- Work instruction -
Reproduce the data in full, exactly as given, leaving images out.
- Opening Delimiter -
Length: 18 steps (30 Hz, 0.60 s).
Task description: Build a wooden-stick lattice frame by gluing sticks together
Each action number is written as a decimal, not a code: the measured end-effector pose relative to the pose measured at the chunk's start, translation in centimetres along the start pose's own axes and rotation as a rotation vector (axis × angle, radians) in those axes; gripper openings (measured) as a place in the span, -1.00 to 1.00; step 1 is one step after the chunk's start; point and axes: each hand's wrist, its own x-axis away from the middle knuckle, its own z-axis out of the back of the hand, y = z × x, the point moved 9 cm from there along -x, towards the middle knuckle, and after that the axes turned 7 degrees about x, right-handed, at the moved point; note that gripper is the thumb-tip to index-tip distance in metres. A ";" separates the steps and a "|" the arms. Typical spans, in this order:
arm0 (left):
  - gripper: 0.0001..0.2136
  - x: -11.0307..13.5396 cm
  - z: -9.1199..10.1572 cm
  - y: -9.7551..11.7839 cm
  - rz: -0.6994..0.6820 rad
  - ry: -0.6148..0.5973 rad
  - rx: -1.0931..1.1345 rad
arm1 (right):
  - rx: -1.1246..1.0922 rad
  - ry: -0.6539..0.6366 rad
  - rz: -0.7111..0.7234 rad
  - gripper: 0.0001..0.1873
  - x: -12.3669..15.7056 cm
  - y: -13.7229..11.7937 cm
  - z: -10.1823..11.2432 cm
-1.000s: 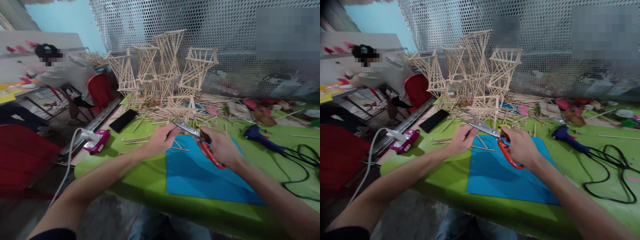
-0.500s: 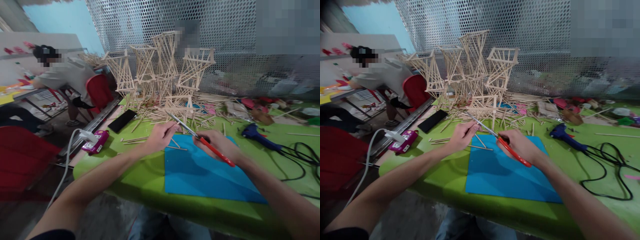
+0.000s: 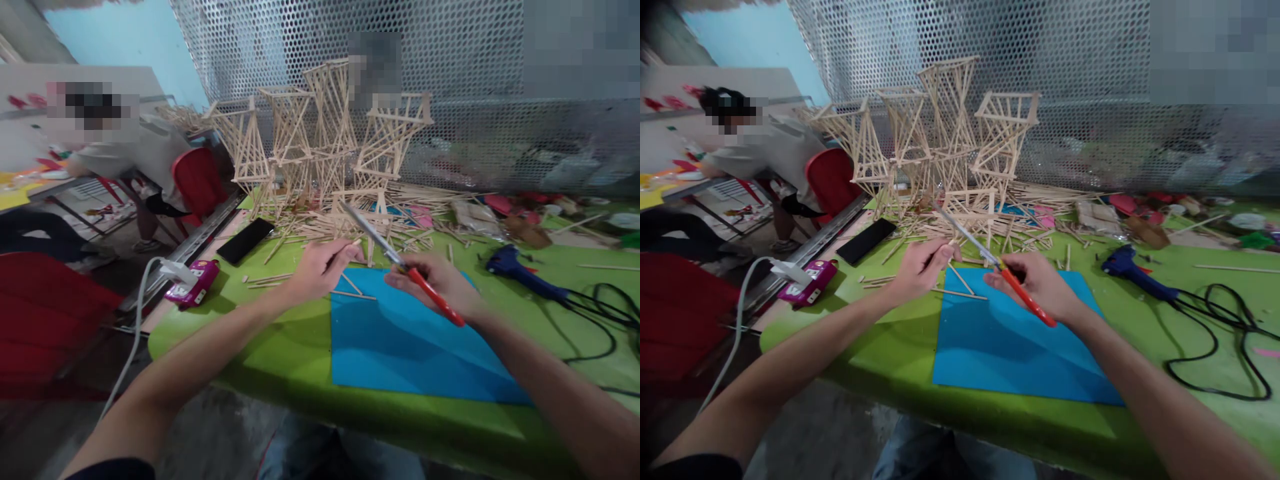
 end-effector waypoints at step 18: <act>-0.59 1.7 -1.1 -3.0 0.055 -0.035 -0.004 | 0.652 0.276 0.222 -0.53 0.0 -0.9 1.1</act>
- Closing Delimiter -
- Answer box -
Length: 18 steps (30 Hz, 0.60 s).
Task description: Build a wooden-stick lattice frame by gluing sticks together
Each action number is written as a decimal, not a code: the measured end-effector pose relative to the pose measured at the chunk's start, translation in centimetres along the start pose's own axes and rotation as a rotation vector (axis × angle, radians) in those axes; gripper openings (measured) as a place in the span, -1.00 to 1.00; step 1 is one step after the chunk's start; point and axes: each hand's wrist, its own x-axis away from the middle knuckle, its own z-axis out of the back of the hand, y = z × x, the point moved 9 cm from there along -x, towards the middle knuckle, and after that the axes turned 7 degrees about x, right-handed, at the moved point; note that gripper is the thumb-tip to index-tip distance in metres. A ";" separates the steps and a "|" the arms. Typical spans, in this order:
arm0 (left):
  - gripper: 0.0001..0.2136
  - x: -11.0307..13.5396 cm
  - z: -9.1199..10.1572 cm
  - y: -9.7551..11.7839 cm
  - rz: -0.6994..0.6820 rad
  - ry: -0.6148..0.5973 rad
  - rx: -1.0931..1.1345 rad
arm1 (right):
  - rx: -1.1246..1.0922 rad
  - ry: -0.6539..0.6366 rad
  - rz: -0.7111..0.7234 rad
  - gripper: 0.0001..0.1873
  - x: -12.3669..15.7056 cm
  - y: -13.7229..11.7937 cm
  - z: -10.1823..11.2432 cm
-1.000s: 
-0.500s: 
+0.000s: 
 end-effector waypoints at step 18: <act>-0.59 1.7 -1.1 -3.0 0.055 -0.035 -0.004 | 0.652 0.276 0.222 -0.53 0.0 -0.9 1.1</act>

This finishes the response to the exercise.